Línea recta hasta el final
27 de diciembre de 2021
|La tranquilidad les ordenó la vida. Hasta continuaron en sus trabajos unos años más. Pertenecían al grupo feliz de quienes desde pequeños descubrieron la vocación o se las hicieron descubrir. Ella, criada entre maestros que a la casa llevaban las libretas por revisar y traían los dedos blanqueados por las tizas. Maestros y maestras respetados en el pequeño pueblo y premiados con una admiración perdurable en el tiempo. A él también la tradición familiar le dibujó el camino en aquellos libros de Contabilidad en que el debe y el haber indicaban que dada la honradez de los antecesores, le sería fácil asegurar puestos estables bajo cualquier contingencia social. Los dos, por separados, entrenados para aceptar las normas de la sociedad y no buscarse complicaciones.

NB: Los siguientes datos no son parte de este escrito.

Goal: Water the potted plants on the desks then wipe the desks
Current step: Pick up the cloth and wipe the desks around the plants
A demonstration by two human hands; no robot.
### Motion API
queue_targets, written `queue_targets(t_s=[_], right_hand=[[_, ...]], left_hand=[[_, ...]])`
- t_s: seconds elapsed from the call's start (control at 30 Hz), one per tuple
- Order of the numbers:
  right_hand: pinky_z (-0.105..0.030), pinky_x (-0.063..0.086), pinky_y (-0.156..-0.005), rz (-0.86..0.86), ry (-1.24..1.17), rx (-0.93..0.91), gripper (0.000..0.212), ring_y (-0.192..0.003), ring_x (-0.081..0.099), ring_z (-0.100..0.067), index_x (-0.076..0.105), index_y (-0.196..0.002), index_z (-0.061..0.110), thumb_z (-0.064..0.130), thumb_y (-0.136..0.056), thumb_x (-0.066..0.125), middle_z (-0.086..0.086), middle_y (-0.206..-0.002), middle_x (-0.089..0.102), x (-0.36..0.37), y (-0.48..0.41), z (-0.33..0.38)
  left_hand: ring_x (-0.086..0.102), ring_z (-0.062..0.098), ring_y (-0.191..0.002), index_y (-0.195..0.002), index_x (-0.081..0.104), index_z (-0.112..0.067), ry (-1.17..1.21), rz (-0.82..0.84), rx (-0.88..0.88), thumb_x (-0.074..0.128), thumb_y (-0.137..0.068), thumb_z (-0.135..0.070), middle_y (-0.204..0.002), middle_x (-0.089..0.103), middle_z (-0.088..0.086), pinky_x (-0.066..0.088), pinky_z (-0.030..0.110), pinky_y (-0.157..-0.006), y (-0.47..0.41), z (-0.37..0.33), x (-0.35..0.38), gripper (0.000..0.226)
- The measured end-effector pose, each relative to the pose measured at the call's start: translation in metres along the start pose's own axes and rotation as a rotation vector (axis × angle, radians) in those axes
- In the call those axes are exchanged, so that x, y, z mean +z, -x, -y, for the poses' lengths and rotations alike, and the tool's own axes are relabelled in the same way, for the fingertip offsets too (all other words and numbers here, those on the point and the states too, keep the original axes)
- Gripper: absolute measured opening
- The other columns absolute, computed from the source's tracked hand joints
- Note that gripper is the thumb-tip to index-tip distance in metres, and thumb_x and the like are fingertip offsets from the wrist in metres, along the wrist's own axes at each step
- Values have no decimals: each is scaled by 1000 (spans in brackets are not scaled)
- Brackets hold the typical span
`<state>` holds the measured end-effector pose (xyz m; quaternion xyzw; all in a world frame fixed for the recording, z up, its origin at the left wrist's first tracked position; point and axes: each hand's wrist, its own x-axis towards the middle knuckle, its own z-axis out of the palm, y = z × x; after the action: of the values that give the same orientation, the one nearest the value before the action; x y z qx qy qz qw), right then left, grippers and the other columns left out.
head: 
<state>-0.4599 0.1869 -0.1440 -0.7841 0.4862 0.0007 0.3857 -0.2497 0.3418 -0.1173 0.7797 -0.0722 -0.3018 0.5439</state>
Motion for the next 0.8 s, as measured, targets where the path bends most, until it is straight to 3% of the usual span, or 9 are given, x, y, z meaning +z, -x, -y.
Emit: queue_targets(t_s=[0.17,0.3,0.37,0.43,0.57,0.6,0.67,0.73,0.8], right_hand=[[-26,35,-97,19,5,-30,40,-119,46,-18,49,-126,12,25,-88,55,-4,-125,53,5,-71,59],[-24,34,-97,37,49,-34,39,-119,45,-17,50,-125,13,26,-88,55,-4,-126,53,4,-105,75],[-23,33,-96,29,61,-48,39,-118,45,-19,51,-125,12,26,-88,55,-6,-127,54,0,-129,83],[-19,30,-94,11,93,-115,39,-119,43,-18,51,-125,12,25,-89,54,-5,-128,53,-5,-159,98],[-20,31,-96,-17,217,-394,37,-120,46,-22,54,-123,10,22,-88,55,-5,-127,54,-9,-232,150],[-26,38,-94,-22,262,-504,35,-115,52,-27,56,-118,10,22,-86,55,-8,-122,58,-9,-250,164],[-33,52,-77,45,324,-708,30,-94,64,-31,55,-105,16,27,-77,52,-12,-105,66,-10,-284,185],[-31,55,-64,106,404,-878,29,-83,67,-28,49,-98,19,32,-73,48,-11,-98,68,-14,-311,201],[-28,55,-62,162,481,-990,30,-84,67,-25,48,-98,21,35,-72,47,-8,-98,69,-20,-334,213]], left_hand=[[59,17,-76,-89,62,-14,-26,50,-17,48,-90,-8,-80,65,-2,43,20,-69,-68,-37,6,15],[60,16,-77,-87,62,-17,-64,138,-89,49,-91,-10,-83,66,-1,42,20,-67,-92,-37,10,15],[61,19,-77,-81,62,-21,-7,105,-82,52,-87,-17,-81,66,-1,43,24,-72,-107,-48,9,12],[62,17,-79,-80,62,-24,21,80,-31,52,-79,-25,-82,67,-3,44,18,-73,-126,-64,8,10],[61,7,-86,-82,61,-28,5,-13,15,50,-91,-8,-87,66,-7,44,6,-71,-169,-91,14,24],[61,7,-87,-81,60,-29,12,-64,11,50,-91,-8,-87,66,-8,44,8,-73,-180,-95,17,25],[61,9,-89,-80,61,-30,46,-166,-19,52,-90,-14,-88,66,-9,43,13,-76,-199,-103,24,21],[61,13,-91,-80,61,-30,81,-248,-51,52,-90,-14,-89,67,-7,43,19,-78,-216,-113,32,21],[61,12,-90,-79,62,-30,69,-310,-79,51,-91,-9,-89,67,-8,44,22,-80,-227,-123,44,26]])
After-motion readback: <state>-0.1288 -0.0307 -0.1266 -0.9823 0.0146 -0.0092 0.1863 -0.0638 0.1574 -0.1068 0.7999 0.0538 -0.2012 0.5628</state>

Así constituyeron un matrimonio tranquilo en que la mujer asumió los deberes otorgados a la mujer en el hogar y al hombre, los derechos de la reclamación ante los incumplimientos. Eso, sí. Sin violencia en el ejercicio del mando y solo permitido el recordatorio cuando más, alzando la voz. Los dos no podían perder la aprobación barrial de aquella zona de reconocidos honrados no tan pobres.
A la hija, la única hija, también la acunaron ambos bajo esas normas. Y también seleccionó no tanto por vocación sino por costumbre, el magisterio. Por suerte para ella, se casó temprano con un joven capitalino que la trasladó geográficamente y de profesión. Eran tiempos iniciadores de cambios en que al sexo femenino le otorgaban otras posibilidades. Aquella joven, criada en normas organizativas con horarios señalados, sirvió perfectamente para cargos administrativos junto a una pareja propiciadora de una felicidad más allá del cerco del hogar. A la progenitora siempre le preocupó que aquel enamorado habanero se había criado huérfano de madre y junto a otro hermano, el padre los sacó adelante en los estudios y también en los quehaceres hogareños.
Para esa mujer tradicional, lo más normal de la vida era colocarse el delantal al regreso del aula mientras el marido leía el periódico o contemplaba la televisión después del baño en espera de la comida. Nunca comprendió que ese joven criado sin lo que aquella sociedad consideraba una familia normal de papá, mamá y nenés, concebía un hogar parejo en deberes y derechos y no le importó que la elegida lo superara en estudios y supo asumir gustoso la atención de los hijos mientras ella se encontraba en una reunión laboral.
Para esa madre a la antigua, los entretenimientos se ciñeron a la lectura de un libro, la charla con las madres, la ida al cine mientras este existía, alguna fiesta del cumpleaños de las amistades y, por supuesto, las consabidas radio y telenovelas. Para el padre, se agregaba la partida de dominó, las discusiones de pelota en una casa cercana y, por supuesto, la consabida televisión. Para ambos, la visita de la familia ya habanera que resultó incompleta cuando los nietos crecieron y el pueblo de los antecesores les causó aburrimiento.
Así, un buen día, se reconocieron viejos achacosos. Y otro mal día, se vieron encerrados en la casa llamada hogar. El causante, era un virus enemigo de los años de experiencia, las partidas de dominó, las conversaciones de las madres ya abuelas y bisabuelas, las celebraciones en casa de los vecinos, la visita de la hija lejana, el contacto directo con los otros. Y se dieron cuenta que ellos dos no tenían historias que contar, ni contarse. Ni siquiera recordar una discusión porque no la tuvieron en el afán de las apariencias sociales. Y si bien conocían las enfermedades de ambos porque en los dolores se necesitaban, desconocían sus sueños fracasados. Es decir, vivieron juntos, pero no revueltos. Y en la revoltura de ideas y actitudes, se encuentra la comunicación verdadera.